Known for his brilliant striking colours, Morrisseau frequently encircles the images in his work with interconnecting power lines. Akin to electric currents they communicate bonds of spiritual energy; the power lines articulate Morrisseau’s deep concern for the environment as they visually connect birds, animals, plants and people together in intermingling and transforming relationships.
The title of one of his paintings, Spiritual Dialogue with Animals, Birds & Plants, That We Are All Keepers of Our Environment captures the central theme woven through all his art.
Respect for indigenous values and the environment was given a promising lift in March 1974 when the Canadian Parliament established the Berger Inquiry to extensively review plans to build an oil and gas pipeline down the Mackenzie Valley in the Northwest Territories.

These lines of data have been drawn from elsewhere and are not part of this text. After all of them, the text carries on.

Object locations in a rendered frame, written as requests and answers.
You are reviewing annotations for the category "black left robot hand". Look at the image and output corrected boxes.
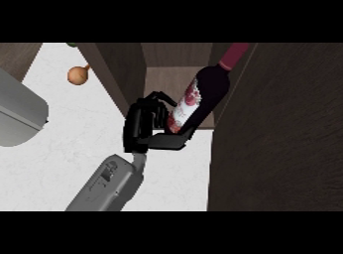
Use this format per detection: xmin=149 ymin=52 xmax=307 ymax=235
xmin=121 ymin=90 xmax=198 ymax=155

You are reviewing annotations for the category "brown onion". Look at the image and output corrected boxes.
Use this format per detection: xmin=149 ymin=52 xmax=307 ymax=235
xmin=66 ymin=63 xmax=91 ymax=86

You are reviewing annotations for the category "brown wooden cabinet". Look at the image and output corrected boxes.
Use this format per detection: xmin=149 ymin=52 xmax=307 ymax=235
xmin=77 ymin=42 xmax=258 ymax=131

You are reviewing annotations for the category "dark brown cabinet door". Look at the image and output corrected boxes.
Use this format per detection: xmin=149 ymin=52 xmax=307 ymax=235
xmin=207 ymin=42 xmax=343 ymax=212

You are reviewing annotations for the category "dark red wine bottle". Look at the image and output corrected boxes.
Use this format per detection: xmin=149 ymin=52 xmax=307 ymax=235
xmin=165 ymin=42 xmax=252 ymax=135

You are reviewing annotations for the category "pale grey rounded appliance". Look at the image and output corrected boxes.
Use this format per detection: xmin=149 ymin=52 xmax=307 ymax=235
xmin=0 ymin=57 xmax=50 ymax=149

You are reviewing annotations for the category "brown wooden panel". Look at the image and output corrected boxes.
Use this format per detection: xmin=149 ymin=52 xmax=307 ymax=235
xmin=0 ymin=42 xmax=44 ymax=83

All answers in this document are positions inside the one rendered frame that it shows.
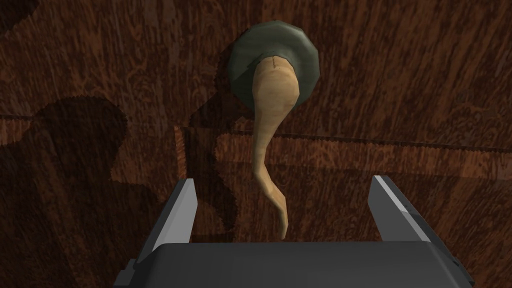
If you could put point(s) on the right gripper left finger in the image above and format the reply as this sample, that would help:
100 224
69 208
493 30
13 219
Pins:
179 216

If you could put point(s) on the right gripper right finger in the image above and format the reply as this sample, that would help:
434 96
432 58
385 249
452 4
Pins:
394 214

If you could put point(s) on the brown wooden door leaf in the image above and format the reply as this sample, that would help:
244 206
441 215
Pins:
400 80

Justice Thomas Berger was given wide latitude to investigate the social, environmental and economic impacts of building the pipeline. As well as the two principal pipeline consortiums – Canadian Arctic Gas, and Foothills Pipe Lines – a number of indigenous groups became full participants in Berger’s Inquiry: The Indian Brotherhood of the Northwest Territories, Metis Association of the Northwest Territories, Inuit Tapirisat of Canada, Committee for Original Peoples Entitlement, and the Yukon Native Brotherhood.
When the first volume of Berger’s report was released in June 1977 it was cause for celebration among indigenous groups in Canada and elsewhere.

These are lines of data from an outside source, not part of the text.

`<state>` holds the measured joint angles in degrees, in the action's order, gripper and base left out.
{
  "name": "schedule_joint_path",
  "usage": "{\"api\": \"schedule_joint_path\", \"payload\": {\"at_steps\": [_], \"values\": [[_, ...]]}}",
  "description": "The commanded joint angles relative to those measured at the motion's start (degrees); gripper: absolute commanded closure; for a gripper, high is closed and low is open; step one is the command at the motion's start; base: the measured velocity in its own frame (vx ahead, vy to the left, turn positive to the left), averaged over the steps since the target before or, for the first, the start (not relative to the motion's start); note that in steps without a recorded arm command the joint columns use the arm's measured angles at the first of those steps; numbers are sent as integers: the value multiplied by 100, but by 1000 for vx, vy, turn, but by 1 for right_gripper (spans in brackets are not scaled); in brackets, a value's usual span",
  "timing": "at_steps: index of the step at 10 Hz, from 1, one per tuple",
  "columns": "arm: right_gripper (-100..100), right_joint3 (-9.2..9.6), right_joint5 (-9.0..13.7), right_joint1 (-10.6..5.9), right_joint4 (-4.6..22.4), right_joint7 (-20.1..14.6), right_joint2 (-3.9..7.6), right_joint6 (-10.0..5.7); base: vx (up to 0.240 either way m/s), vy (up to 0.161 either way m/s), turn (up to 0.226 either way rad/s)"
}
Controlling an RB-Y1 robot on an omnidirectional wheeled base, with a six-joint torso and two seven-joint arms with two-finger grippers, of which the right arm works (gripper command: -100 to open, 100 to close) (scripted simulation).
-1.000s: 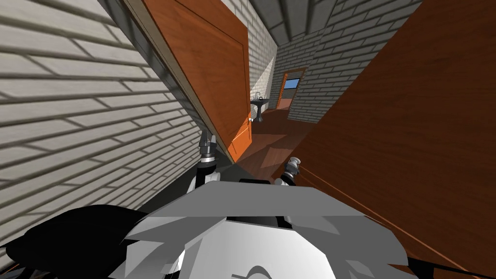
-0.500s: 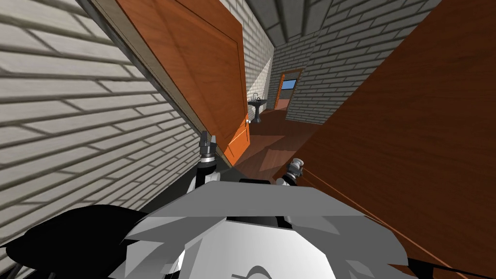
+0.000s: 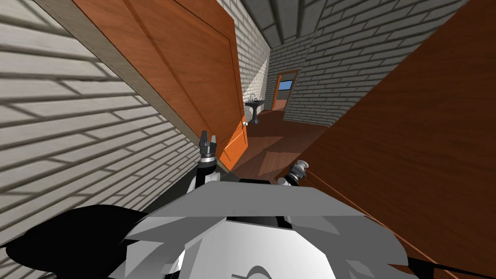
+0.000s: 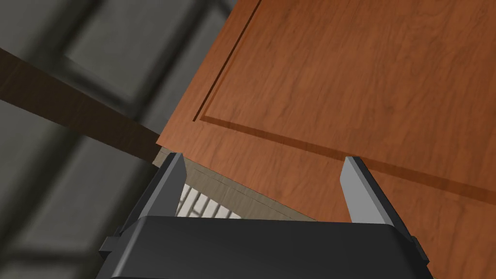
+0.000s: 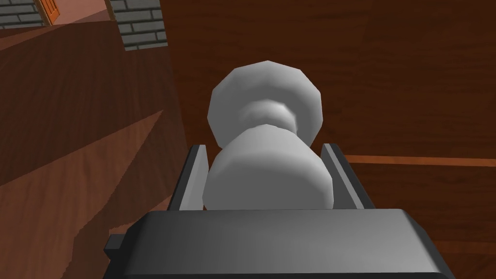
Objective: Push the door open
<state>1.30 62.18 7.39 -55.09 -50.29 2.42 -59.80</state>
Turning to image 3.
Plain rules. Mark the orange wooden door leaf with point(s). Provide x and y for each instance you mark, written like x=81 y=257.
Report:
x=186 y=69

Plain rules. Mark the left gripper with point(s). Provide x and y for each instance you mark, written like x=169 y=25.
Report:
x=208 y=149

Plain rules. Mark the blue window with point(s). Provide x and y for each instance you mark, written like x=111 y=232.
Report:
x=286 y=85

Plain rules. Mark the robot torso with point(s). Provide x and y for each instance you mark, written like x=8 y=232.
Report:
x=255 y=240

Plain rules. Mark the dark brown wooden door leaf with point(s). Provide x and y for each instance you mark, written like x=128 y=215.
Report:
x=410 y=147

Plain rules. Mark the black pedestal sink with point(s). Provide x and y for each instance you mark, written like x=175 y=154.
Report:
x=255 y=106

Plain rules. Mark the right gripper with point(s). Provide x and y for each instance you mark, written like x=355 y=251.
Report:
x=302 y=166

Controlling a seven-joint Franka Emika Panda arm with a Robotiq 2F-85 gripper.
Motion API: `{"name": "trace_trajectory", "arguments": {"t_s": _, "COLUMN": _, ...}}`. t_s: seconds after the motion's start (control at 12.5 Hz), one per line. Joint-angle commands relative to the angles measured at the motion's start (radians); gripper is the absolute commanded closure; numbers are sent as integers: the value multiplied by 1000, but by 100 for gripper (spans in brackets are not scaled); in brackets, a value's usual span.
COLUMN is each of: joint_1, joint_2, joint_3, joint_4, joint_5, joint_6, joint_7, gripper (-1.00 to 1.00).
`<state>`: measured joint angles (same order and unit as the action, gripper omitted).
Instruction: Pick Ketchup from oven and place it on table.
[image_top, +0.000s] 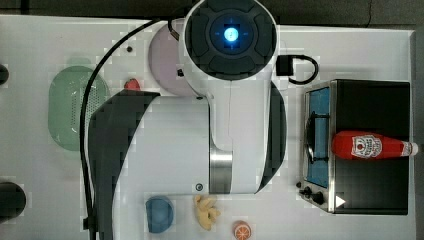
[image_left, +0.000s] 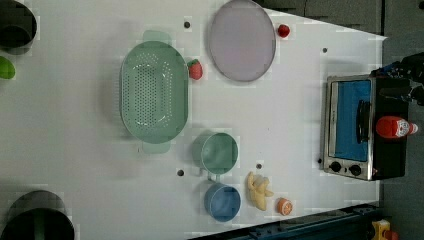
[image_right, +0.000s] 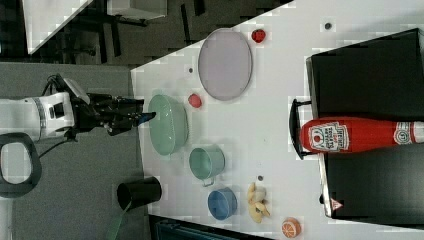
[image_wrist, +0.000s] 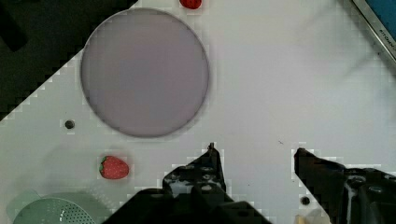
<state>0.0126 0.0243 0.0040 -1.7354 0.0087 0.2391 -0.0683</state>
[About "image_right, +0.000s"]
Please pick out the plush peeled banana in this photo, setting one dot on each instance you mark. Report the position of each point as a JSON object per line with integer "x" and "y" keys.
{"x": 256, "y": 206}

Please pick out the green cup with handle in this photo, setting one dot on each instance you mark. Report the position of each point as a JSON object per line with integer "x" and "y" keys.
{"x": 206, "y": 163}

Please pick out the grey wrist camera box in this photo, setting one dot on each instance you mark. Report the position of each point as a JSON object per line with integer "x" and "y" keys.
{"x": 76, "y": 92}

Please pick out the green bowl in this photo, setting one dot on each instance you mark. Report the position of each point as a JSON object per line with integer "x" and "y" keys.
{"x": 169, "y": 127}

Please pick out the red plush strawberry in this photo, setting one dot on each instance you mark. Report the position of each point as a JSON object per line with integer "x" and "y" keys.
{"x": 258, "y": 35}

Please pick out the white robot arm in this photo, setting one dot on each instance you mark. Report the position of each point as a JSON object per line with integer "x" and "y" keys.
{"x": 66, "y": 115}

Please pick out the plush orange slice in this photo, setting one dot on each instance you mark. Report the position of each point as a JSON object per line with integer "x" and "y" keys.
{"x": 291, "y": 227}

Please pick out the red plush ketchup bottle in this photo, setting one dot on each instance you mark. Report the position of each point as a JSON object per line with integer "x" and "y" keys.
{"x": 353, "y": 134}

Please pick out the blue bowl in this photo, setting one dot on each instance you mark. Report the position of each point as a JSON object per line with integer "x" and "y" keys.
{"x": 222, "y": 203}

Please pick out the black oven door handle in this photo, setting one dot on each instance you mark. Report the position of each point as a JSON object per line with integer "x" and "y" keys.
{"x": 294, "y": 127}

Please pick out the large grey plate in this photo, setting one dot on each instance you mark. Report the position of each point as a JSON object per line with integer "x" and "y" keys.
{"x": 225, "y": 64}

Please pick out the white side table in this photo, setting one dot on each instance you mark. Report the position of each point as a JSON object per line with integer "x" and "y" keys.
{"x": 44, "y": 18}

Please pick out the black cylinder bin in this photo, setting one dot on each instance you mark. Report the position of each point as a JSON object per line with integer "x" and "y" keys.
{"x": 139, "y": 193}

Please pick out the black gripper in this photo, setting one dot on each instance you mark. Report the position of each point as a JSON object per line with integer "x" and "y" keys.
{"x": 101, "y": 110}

The chief recommendation was no pipeline should be built through the northern Yukon, that a pipeline through the Mackenzie Valley be delayed for at least 10 years and that no energy corridor ever be built in the brittle natural environment of the Mackenzie Delta region.

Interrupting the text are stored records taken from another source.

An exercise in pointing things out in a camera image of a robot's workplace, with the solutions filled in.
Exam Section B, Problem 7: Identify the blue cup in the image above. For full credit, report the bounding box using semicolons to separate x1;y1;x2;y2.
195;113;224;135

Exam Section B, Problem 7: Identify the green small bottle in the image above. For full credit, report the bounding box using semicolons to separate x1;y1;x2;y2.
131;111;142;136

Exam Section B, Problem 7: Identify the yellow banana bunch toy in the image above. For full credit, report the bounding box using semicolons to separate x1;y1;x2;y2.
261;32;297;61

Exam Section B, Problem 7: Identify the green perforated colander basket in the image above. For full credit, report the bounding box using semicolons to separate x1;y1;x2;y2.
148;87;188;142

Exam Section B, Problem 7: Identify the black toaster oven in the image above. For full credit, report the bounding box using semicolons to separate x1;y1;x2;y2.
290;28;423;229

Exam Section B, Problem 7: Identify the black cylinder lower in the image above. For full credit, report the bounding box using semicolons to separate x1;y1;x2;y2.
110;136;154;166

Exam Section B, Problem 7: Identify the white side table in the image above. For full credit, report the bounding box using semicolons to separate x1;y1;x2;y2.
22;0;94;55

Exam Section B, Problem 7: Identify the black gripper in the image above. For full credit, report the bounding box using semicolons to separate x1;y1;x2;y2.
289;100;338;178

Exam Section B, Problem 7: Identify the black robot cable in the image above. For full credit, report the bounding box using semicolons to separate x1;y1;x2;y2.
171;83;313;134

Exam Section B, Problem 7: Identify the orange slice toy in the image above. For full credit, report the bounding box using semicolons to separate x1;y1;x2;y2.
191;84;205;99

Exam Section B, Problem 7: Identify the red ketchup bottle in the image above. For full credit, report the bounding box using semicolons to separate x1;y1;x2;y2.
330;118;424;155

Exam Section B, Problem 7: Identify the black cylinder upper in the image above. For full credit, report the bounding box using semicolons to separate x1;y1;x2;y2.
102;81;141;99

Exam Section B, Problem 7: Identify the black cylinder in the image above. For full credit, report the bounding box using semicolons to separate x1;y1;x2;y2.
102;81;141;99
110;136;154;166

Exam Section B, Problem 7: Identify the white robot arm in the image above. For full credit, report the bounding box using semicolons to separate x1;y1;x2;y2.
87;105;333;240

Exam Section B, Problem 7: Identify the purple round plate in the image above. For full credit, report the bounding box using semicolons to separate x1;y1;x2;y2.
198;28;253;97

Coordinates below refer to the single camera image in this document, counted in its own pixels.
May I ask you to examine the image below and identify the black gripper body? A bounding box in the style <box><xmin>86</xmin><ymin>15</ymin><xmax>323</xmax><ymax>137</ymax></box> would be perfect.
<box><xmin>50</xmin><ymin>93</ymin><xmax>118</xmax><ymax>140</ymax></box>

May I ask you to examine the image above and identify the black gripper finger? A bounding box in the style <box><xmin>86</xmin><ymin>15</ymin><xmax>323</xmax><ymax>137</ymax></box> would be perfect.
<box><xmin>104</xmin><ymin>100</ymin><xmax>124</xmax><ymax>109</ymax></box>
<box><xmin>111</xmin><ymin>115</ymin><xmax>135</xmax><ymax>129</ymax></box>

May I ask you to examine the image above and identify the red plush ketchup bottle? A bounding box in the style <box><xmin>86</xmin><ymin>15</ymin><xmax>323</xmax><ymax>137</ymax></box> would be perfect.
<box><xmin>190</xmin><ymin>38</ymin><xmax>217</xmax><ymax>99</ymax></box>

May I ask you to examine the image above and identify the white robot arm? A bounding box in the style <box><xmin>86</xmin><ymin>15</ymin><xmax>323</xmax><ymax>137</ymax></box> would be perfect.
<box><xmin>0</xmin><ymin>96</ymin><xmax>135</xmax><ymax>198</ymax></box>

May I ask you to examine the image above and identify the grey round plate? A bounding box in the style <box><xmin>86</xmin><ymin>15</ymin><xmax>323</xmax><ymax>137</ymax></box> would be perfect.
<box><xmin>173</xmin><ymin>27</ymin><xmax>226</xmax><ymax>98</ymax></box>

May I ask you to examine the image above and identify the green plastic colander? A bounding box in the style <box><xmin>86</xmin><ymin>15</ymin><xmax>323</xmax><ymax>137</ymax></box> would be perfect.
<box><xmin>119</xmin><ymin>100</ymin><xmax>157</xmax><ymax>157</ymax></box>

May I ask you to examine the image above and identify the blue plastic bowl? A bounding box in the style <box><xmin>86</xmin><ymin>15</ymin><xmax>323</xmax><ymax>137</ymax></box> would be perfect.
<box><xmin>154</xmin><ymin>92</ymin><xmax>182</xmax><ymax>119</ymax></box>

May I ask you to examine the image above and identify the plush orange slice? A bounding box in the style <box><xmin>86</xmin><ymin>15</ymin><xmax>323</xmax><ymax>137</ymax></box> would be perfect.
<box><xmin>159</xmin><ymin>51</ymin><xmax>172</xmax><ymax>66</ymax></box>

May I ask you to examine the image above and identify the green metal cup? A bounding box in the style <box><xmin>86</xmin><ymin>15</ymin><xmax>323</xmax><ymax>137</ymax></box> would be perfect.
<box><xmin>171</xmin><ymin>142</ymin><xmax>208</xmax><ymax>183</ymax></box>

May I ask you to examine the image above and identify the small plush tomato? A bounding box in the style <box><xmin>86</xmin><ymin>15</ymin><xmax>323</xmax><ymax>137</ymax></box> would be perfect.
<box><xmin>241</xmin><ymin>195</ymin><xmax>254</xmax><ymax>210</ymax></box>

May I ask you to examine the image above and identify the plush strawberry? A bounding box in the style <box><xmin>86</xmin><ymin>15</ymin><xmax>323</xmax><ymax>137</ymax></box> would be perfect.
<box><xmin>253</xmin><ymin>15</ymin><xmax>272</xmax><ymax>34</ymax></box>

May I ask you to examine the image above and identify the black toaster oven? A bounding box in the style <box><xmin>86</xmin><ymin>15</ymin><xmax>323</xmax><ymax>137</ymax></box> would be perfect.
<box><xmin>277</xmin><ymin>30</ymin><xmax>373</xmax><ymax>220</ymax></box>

Overall, indigenous groups throughout the inquiry voiced vociferous opposition to a pipeline being built, presenting their case over and over that such construction would be devastating to the environment and their social and economic existence.
Unfortunately, since the promise held out by the Berger inquiry for indigenous environmental concerns to be henceforth respected and valued other priorities have put paid to the spirit of optimism engendered by Berger’s 1977 report. The following three current examples show that once again development imperatives triumph over indigenous ways of life and the environment.
In Simcoe County in Ontario a major controversy, accompanied with forms of resistance, surrounded the proposal to build a waste and garbage dump at what is known as Site 41 near Elmvale. Dump and waste site 41 lies on top of the Alliston aquifer containing some of the world’s purist groundwater.
Although the dumpsite is on indigenous land not one of the five First Nations communities affected was consulted on the proposed project when it was first put forward in 1990. By the summer of 2009 opposition to the waste dump had solidified and united First Nations people, the local agricultural community and Maude Barlow (senior adviser on water at the UN and chairperson of the Council of Canadians).
Construction was finally halted on July 6, 2009 when the Anishinabe Kweag (women) from the Beausoleil First Nations community blocked the gates to the construction site.
Necessary for the extraction of oil from the Alberta Tar Sands is the use of enormous amounts of fresh water. The process of separating oil from segments of the earth involves pumping out water from natural reserves and returning it in a tainted and toxic state. The negative health effects on downstream indigenous communities are now beginning to be documented showing alarming and rising levels of mercury and arsenic as well as the presence of other cancer causing chemicals.
Once again the affected indigenous populations have not been consulted and mostly left without explanations for the unusual types of cancer appearing in indigenous villages and areas.
Inuit environmental activist Sheila Watt-Cloutier works tirelessly to protect the Arctic ecosystem and the life sustaining connection of a sustainable environment for Inuit ways of life.
For vibrant Inuit communities to survive several environmental factors are a sine qua non: stable, thick sea ice, an abundance of well-packed snow, and constant temperatures that are well below zero. Her international lectures highlight that for the Inuit, snow and ice function as the highway, hunting platform and larder for a culture made increasingly vulnerable by global warming.
There is a sorrowful Kwakwaka’wakw (one of the Pacific Northwest First Nations Groups) verb wibalism meaning ‘to perish without reaching the end.’ If we choose to continue to ignore indigenous voices ablaze with dismay, anguish and dread over our imperiled fragile environment we may well perish before reaching the end.
Allan Irving teaches in the School of Social Work at King’s University College and Erynne Gilpin is a student in the college’s Social Justice and Peace Program with a special interest in indigenous issues and the environment.